Territory Generation
- Company type: government owned corporation
- Industry: Electricity generation
- Predecessor: PowerWater
- Founded: July 1, 2014; 10 years ago in Darwin, Northern Territory, Australia
- Headquarters: Darwin, Australia
- Area served: Northern Territory
- Owner: Government of the Northern Territory
- Website: territorygeneration.com.au

= Territory Generation =

Territory Generation is a government owned corporation of the Northern Territory, Australia, established on 1 July 2014. It had previously been an operational business unit of PowerWater. Territory Generation owns and operates eight power stations in the Northern Territory.

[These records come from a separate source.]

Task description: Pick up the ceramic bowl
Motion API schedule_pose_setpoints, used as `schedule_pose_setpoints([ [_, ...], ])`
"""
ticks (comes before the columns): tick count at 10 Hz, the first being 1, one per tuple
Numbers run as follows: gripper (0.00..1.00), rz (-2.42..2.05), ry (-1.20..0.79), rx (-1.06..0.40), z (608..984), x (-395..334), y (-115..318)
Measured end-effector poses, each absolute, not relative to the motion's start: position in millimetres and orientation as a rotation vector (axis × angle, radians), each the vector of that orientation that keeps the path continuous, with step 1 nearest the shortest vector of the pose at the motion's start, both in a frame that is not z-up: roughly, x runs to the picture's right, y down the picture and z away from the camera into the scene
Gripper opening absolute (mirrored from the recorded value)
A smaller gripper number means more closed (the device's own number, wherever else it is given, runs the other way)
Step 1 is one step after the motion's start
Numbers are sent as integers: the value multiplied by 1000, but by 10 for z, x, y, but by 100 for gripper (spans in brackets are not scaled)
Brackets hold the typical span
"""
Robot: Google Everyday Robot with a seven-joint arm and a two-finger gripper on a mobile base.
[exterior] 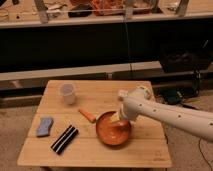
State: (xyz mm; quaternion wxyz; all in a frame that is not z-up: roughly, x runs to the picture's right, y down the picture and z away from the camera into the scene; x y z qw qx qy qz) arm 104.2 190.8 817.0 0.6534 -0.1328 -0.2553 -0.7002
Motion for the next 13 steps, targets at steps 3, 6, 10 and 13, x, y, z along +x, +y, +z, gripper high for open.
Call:
schedule_pose_setpoints([
  [3,80,-1588,-589,-303,8184,1050,1932],
  [6,80,-1589,-593,-304,8188,1043,1939],
  [10,80,-1590,-593,-303,8189,1037,1939],
  [13,80,-1589,-593,-304,8189,1042,1940],
])
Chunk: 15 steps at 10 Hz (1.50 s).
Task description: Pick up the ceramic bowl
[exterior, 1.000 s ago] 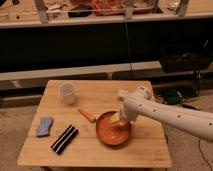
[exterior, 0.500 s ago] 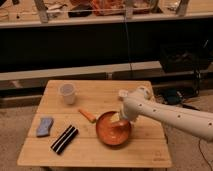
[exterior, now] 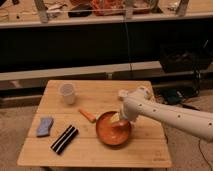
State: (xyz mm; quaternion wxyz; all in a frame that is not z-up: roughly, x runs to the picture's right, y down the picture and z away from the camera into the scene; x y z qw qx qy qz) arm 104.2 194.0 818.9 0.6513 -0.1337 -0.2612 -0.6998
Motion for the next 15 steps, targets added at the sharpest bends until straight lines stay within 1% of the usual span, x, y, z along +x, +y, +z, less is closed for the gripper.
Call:
schedule_pose_setpoints([
  [15,80,-1567,-606,-322,8197,1044,1983],
])
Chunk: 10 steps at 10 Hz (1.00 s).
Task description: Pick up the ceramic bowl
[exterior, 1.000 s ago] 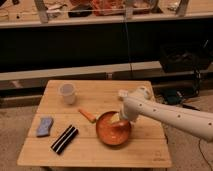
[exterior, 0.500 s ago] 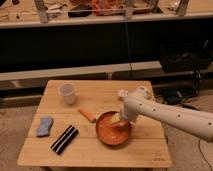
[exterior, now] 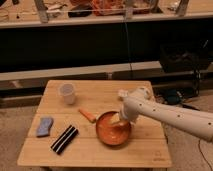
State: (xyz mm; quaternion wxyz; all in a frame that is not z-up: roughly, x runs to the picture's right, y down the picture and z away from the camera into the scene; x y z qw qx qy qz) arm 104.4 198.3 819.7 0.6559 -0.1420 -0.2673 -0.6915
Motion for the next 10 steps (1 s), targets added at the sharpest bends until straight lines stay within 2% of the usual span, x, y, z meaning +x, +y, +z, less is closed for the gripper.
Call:
schedule_pose_setpoints([
  [10,78,-1550,-606,-330,8207,1047,1993],
])
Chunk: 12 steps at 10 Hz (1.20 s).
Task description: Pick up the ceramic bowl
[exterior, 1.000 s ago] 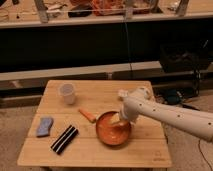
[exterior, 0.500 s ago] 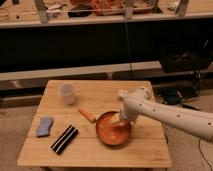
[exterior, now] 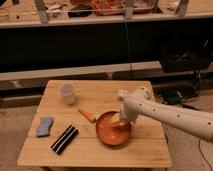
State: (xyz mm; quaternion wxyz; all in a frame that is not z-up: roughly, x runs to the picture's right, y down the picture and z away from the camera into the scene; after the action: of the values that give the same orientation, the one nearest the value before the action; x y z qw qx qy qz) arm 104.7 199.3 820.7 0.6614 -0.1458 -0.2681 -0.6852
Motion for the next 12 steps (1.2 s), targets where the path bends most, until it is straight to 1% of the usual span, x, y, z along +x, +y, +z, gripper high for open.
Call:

Territory Generation traces its history back to the first power stations in the Northern Territory which were built in 1934 in Darwin and 1937 in Alice Springs.

==Power stations==
The Northern Territory does not have a single interconnected electricity transmission network. Territory Generation owns and operates eight power stations on five separate networks. Three of these are regulated by the Australian Energy Regulator and are managed by PowerWater.

===Darwin–Katherine===
Darwin and Katherine are on the largest regulated grid.
- Katherine Power Station
- Channel Island Power Station
- Weddell Power Station

===Alice Springs===
The Alice Springs grid is the second-largest regulated grid.
- Ron Goodin Power Station
- Owen Springs Power Station

===Tennant Creek===
The smallest regulated grid services the area around Tennant Creek.
- Tennant Creek Power Station

===Kings Canyon===
Kings Canyon Power Station is the only commercial source of electricity in the area of Kings Canyon. It provides up to 1.1MW from a combination of solar and diesel generation.

===Yulara===
Yulara Power Station services the town and locality of Yulara, Northern Territory. It produces 11MW from natural gas and diesel backup.